Required work:
Key in the whole listing below again, keeping every word as it is.

Data below:
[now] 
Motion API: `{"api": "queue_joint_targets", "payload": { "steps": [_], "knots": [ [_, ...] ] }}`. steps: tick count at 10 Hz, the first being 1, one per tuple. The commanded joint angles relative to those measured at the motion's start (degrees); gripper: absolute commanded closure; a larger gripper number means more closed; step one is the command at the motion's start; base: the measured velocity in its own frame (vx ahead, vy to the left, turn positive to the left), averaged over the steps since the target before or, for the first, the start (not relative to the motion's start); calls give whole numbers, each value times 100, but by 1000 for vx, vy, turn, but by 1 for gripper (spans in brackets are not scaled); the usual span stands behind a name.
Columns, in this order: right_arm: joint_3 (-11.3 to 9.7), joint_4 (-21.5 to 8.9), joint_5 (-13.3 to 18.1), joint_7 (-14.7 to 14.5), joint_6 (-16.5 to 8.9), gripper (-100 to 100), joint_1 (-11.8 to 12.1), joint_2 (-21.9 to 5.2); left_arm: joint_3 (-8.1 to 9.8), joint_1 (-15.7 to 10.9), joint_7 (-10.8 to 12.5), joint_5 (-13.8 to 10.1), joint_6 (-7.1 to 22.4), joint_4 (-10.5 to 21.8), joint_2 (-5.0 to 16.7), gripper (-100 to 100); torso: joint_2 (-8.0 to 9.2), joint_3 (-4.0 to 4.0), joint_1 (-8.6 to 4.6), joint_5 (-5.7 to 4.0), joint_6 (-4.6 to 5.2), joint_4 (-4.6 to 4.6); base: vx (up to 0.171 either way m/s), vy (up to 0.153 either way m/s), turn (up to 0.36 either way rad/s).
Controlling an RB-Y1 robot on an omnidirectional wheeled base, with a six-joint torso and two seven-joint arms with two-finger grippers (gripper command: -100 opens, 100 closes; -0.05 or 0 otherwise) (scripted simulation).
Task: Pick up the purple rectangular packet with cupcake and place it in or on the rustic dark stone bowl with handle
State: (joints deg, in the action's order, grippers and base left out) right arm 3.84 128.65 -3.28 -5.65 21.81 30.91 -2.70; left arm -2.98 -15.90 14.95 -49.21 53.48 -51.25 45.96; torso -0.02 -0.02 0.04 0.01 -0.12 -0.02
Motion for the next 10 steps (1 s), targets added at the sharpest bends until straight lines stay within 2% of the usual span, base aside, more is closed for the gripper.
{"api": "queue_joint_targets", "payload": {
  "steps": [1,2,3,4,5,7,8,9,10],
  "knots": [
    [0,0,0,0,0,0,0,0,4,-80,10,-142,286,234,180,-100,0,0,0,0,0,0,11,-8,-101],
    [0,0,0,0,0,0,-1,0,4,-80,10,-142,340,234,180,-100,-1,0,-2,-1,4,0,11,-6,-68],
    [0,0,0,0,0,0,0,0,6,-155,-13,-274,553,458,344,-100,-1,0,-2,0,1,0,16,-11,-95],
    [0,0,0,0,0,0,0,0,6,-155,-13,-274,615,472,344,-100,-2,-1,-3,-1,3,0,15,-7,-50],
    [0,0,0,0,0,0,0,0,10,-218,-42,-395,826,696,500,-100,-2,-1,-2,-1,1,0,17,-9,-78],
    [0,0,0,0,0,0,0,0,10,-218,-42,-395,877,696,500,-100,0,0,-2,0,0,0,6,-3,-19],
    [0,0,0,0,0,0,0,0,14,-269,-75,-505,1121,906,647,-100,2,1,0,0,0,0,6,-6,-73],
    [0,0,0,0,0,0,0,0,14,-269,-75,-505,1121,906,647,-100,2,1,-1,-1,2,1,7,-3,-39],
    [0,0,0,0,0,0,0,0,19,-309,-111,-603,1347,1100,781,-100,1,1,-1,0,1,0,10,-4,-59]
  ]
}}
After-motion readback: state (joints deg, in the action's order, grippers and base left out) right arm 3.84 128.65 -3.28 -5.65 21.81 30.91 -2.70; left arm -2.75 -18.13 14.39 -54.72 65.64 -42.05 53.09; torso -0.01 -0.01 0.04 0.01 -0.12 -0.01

Result of this task:
[now] 
Motion API: `{"api": "queue_joint_targets", "payload": { "steps": [_], "knots": [ [_, ...] ] }}`. steps: tick count at 10 Hz, the first being 1, one per tuple. The commanded joint angles relative to those measured at the motion's start (degrees); gripper: absolute commanded closure; a larger gripper number means more closed; step one is the command at the motion's start; base: the measured velocity in its own frame (vx ahead, vy to the left, turn positive to the left), averaged over the steps since the target before or, for the first, the start (not relative to the motion's start); calls give whole numbers, each value times 100, but by 1000 for vx, vy, turn, but by 1 for gripper (spans in brackets are not scaled); the usual span stands behind a name.
Columns, in this order: right_arm: joint_3 (-11.3 to 9.7), joint_4 (-21.5 to 8.9), joint_5 (-13.3 to 18.1), joint_7 (-14.7 to 14.5), joint_6 (-16.5 to 8.9), gripper (-100 to 100), joint_1 (-11.8 to 12.1), joint_2 (-21.9 to 5.2); left_arm: joint_3 (-8.1 to 9.8), joint_1 (-15.7 to 10.9), joint_7 (-10.8 to 12.5), joint_5 (-13.8 to 10.1), joint_6 (-7.1 to 22.4), joint_4 (-10.5 to 21.8), joint_2 (-5.0 to 16.7), gripper (-100 to 100); torso: joint_2 (-8.0 to 9.2), joint_3 (-4.0 to 4.0), joint_1 (-8.6 to 4.6), joint_5 (-5.7 to 4.0), joint_6 (-4.6 to 5.2), joint_4 (-4.6 to 4.6); base: vx (up to 0.171 either way m/s), vy (up to 0.153 either way m/s), turn (up to 0.36 either way rad/s).
Controlling an RB-Y1 robot on an omnidirectional wheeled base, with a six-joint torso and two seven-joint arms with two-finger grippers (gripper command: -100 opens, 100 closes; -0.05 or 0 otherwise) (scripted simulation).
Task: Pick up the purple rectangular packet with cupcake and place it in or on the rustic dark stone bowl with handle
State: (joints deg, in the action's order, grippers and base left out) right arm 3.84 128.65 -3.28 -5.65 21.81 30.91 -2.70; left arm -2.98 -15.90 14.95 -49.21 53.48 -51.25 45.96; torso -0.02 -0.02 0.04 0.01 -0.12 -0.02
Motion for the next 10 steps (1 s), targets added at the sharpest bends until straight lines stay within 2% of the usual span, base aside, more is closed for the gripper.
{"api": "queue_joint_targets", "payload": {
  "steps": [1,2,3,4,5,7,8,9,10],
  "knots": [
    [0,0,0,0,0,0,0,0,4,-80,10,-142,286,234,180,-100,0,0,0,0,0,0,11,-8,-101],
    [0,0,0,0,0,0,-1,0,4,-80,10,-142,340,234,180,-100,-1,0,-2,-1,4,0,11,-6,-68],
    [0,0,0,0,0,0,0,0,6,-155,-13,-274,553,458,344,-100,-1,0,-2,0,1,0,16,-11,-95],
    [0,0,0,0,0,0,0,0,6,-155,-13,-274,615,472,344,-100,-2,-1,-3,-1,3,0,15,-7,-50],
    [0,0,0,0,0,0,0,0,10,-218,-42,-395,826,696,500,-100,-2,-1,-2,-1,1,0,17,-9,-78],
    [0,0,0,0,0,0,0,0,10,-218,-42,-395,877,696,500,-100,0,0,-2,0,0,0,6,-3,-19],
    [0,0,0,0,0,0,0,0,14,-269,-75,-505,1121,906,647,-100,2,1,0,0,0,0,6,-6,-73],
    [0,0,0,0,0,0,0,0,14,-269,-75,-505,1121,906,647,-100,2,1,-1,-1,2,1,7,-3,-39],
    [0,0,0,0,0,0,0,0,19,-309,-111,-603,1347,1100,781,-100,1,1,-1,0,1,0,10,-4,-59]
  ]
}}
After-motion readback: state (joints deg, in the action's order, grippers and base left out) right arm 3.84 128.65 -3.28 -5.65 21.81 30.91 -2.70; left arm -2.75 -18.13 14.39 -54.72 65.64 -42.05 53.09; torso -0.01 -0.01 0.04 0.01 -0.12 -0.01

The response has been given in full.